Simone, então, se defendeu como pôde. Tentou explicar, tentou fazer com que ele compreendesse que sua intenção nunca fora julgar, mas cuidar. Colocou sua frustração em palavras, explicando que estava apenas cumprindo seu dever, preocupada com o equipamento que tanto valia e que, em suas mãos, representava mais do que cifras – representava vidas.

 

Mas o tom do diretor era outro.

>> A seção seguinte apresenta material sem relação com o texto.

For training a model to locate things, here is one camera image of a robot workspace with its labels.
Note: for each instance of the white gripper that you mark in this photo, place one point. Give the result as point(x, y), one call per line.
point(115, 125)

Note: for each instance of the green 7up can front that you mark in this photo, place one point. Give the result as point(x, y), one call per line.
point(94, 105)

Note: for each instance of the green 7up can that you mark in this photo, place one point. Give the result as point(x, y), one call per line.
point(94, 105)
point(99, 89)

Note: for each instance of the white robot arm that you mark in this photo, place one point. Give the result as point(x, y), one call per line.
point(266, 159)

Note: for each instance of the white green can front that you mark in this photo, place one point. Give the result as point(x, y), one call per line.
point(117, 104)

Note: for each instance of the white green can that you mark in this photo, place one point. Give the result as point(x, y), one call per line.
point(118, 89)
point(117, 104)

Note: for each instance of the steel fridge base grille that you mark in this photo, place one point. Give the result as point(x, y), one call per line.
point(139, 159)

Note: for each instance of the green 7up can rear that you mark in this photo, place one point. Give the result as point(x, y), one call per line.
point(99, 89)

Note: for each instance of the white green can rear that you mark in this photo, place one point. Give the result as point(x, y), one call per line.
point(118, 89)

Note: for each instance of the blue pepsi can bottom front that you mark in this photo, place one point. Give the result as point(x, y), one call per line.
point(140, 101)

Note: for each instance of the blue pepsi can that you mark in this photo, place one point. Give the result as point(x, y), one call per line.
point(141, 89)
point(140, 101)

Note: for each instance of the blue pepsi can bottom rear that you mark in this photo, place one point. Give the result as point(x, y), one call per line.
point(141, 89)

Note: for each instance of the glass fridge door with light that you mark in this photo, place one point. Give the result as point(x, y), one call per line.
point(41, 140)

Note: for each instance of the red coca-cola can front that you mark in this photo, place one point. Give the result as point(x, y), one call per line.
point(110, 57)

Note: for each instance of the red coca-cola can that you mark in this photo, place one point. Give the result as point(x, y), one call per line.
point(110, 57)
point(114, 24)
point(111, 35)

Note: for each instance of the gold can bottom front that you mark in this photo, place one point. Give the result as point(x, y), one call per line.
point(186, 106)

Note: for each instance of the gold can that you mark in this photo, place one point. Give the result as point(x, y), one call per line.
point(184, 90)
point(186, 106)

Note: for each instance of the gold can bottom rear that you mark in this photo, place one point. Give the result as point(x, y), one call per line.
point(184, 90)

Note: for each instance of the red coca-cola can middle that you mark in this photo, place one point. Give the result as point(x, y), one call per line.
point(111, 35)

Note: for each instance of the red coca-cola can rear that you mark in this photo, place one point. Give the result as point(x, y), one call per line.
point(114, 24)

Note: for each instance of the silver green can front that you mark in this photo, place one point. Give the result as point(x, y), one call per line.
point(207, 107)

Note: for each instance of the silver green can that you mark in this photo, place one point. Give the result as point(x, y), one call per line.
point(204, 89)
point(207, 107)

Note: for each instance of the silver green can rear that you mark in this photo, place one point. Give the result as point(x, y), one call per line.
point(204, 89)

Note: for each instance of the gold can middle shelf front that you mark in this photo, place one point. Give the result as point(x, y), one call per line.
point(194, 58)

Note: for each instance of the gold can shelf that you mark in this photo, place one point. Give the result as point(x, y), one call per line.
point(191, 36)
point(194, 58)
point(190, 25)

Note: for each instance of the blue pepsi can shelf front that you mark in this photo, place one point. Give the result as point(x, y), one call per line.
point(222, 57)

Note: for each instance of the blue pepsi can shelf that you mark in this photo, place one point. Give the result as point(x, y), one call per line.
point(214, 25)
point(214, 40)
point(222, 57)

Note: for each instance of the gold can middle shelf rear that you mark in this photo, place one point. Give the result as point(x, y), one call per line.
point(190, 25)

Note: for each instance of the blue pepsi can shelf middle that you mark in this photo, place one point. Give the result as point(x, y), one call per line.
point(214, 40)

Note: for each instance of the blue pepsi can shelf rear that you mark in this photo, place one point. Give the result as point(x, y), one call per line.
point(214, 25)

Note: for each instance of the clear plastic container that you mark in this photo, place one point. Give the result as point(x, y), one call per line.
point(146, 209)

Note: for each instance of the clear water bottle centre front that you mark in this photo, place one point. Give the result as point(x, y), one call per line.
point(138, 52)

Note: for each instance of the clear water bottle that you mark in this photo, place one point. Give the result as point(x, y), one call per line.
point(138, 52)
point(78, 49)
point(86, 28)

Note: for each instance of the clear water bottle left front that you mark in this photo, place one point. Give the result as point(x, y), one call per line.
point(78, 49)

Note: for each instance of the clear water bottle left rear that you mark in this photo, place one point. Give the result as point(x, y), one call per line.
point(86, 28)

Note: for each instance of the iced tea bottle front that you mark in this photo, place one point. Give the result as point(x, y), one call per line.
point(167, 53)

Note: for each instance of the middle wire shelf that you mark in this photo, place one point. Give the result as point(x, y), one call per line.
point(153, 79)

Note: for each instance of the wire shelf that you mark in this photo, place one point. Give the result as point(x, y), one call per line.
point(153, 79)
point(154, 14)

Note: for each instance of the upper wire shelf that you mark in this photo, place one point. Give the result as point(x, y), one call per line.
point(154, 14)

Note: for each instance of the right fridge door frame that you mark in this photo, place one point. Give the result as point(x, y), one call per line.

Não havia ali o entendimento, a educação, a liderança carismática que Simone tanto ansiava. Em vez disso, havia um autoritarismo desgastado, uma rigidez que cortava como faca afiada. E assim, Simone se viu sozinha, enfrentando não apenas o peso das máquinas, mas o peso da falta de empatia, de compreensão.

 

O tomógrafo, por sua vez, voltou a funcionar. Mas a cada imagem que ele capturava, Simone sentia que uma parte de si estava se perdendo. O cansaço físico e mental aumentava, não pelas longas horas, mas pelo fardo invisível de tentar agradar a quem não queria ser agradado, de tentar fazer um bom trabalho em um ambiente onde sua voz era constantemente silenciada.

 

Ela encerrou a troca de e-mails com um breve "esteja certo do meu entendimento, da minha compreensão". Um ponto final que, mais do que encerrar uma comunicação, parecia encerrar um capítulo da sua própria resistência. Simone não queria mais agradar, não queria mais se debater contra as ondas de uma liderança fria e distante. Tudo o que ela queria era fazer o que sempre fez de melhor: cuidar.

 

Mas naquele hospital, onde as máquinas falam e as pessoas se calam, o cuidar se tornava um fardo pesado demais. E assim, Simone seguia, uma peça a mais naquela engrenagem, tentando não se perder entre as linhas de um sistema que parecia, mais e mais, feito para quebrar almas, não para consertá-las.